Problem details: Find the line with "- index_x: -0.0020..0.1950" in the records below. Copy it and every line after it, up to and including the line with "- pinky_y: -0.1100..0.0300".

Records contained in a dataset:
——

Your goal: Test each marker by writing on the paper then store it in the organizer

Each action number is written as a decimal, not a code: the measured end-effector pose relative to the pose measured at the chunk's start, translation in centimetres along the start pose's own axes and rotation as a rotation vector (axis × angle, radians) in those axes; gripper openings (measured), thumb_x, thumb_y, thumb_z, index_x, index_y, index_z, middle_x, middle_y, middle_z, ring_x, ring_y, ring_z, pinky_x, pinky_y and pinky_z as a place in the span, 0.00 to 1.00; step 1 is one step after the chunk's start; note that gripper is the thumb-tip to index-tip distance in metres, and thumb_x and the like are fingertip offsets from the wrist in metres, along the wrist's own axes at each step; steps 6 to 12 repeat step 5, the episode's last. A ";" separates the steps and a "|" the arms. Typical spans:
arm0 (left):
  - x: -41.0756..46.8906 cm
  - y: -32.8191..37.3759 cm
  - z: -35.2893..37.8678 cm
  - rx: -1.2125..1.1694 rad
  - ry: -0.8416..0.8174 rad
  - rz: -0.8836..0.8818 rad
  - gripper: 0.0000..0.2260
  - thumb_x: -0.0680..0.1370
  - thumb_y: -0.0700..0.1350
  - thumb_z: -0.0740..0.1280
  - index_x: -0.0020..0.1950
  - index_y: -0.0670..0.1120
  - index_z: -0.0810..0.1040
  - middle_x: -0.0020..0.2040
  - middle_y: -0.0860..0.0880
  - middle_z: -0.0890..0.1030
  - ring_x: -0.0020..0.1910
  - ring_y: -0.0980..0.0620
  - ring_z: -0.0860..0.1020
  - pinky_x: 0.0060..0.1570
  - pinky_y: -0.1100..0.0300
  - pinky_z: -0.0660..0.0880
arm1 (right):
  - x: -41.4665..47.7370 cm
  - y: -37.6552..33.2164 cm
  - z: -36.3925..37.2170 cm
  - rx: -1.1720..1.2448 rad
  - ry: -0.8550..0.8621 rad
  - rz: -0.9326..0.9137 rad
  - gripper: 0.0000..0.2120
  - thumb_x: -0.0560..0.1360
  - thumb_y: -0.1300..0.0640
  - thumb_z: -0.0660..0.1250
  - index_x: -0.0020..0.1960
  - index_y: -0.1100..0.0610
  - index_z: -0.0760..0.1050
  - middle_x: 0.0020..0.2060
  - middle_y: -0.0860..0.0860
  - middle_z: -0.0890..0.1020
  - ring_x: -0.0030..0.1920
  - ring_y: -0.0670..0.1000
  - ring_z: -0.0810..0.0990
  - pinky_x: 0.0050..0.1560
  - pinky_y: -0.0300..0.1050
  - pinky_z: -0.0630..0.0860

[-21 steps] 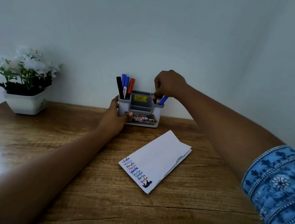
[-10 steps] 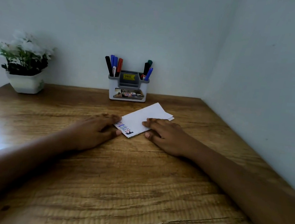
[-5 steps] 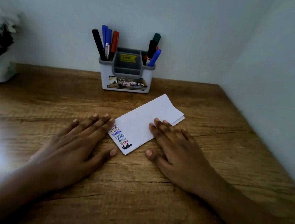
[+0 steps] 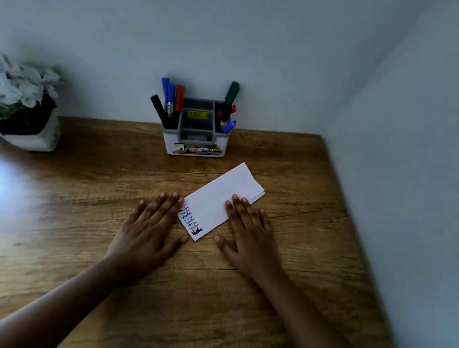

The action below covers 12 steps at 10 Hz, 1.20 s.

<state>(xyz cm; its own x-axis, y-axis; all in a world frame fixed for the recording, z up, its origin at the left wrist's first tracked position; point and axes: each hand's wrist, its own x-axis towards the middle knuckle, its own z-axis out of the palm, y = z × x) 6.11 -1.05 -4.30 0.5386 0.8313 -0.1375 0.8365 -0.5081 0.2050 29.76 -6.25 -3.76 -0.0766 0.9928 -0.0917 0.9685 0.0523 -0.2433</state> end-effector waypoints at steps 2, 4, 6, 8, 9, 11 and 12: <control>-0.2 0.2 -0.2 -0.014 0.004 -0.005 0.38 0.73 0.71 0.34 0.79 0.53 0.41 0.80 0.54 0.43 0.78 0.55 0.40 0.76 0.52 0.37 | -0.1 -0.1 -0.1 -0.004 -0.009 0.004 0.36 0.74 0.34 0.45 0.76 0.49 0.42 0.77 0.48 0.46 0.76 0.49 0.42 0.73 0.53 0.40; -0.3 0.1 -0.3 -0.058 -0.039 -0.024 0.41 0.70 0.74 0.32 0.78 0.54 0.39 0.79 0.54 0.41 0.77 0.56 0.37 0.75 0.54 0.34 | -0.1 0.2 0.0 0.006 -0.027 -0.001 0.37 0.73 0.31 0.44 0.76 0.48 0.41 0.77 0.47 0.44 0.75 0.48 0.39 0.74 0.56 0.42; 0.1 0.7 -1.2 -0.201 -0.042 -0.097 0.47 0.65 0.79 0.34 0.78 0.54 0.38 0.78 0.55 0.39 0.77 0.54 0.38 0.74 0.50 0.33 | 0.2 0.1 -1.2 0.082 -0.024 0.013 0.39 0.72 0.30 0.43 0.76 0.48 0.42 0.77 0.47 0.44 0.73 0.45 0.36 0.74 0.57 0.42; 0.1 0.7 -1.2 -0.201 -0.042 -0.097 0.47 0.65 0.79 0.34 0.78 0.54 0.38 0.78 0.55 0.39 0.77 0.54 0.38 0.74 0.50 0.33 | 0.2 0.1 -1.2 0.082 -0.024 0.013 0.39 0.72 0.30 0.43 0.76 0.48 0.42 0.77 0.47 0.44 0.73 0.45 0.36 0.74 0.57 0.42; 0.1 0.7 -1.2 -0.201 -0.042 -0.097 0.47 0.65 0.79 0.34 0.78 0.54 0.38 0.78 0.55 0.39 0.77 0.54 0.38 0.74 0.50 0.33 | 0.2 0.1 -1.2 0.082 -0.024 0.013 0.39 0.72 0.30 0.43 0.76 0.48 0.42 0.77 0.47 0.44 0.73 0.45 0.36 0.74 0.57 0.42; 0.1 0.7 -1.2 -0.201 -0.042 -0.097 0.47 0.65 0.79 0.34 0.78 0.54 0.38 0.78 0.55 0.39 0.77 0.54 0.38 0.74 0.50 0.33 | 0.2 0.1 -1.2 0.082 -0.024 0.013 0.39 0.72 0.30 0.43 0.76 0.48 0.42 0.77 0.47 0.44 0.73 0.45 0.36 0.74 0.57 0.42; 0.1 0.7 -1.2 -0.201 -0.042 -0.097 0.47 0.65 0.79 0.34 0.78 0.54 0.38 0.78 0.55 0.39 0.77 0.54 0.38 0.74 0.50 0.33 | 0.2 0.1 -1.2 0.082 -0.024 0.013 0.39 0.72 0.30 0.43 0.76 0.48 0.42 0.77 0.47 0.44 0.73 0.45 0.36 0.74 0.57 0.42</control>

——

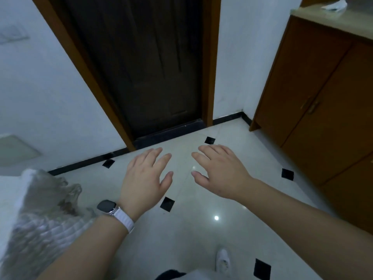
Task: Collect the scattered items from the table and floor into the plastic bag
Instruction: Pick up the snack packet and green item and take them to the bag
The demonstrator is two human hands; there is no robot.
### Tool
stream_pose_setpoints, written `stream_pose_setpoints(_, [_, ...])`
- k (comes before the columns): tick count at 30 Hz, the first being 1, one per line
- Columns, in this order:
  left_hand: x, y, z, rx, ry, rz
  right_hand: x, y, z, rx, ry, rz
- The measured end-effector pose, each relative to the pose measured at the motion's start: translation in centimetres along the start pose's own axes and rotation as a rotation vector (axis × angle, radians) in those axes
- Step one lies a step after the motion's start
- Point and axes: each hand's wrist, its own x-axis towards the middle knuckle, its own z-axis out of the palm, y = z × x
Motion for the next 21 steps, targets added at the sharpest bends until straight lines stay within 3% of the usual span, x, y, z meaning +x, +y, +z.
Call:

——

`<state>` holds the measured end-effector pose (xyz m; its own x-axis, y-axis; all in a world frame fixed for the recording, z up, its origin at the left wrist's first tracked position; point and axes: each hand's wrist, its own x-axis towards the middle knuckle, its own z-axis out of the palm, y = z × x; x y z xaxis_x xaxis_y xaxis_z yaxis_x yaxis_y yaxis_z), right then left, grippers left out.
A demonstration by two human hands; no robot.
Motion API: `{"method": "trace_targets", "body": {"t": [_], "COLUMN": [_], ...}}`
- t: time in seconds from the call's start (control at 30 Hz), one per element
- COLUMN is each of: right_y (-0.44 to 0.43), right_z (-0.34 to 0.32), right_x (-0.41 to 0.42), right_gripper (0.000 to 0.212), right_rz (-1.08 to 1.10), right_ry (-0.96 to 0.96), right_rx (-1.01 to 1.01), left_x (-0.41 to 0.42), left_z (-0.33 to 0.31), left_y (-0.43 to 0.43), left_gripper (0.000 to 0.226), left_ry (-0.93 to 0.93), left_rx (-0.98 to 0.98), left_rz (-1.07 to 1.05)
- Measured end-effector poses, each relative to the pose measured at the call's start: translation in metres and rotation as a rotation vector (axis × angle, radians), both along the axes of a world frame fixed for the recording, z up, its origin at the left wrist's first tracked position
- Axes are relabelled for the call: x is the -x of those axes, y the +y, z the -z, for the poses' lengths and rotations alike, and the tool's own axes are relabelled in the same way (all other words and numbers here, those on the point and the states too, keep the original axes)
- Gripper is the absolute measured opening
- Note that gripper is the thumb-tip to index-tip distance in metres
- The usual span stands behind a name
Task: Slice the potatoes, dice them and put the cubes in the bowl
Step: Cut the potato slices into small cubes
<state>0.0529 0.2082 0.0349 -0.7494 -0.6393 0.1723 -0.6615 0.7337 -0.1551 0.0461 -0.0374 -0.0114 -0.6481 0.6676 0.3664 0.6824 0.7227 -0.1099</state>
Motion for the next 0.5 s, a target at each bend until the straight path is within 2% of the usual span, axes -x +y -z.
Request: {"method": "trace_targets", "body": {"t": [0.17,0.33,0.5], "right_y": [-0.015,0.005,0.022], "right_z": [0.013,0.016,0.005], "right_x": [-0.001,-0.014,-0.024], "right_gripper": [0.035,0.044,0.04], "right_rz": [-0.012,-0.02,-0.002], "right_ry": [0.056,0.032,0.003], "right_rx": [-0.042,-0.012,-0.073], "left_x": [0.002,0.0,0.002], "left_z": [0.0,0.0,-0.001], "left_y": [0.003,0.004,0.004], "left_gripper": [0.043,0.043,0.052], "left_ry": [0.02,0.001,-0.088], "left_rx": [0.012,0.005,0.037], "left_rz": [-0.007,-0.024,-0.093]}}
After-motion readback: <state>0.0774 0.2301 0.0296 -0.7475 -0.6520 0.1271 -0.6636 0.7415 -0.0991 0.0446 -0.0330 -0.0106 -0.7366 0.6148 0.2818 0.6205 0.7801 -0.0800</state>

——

Answer space:
  - index_x: -0.0020..0.1950
  - index_y: -0.0670..0.1120
  - index_z: -0.0810..0.1040
  - middle_x: -0.0020..0.2040
  - middle_y: -0.0860..0.0880
  - middle_z: -0.0890..0.1030
  - ring_x: -0.0020..0.1910
  - ring_y: -0.0980..0.0620
  - ring_z: -0.0860..0.1020
  - pinky_x: 0.0060..0.1570
  - pinky_y: -0.1100..0.0300

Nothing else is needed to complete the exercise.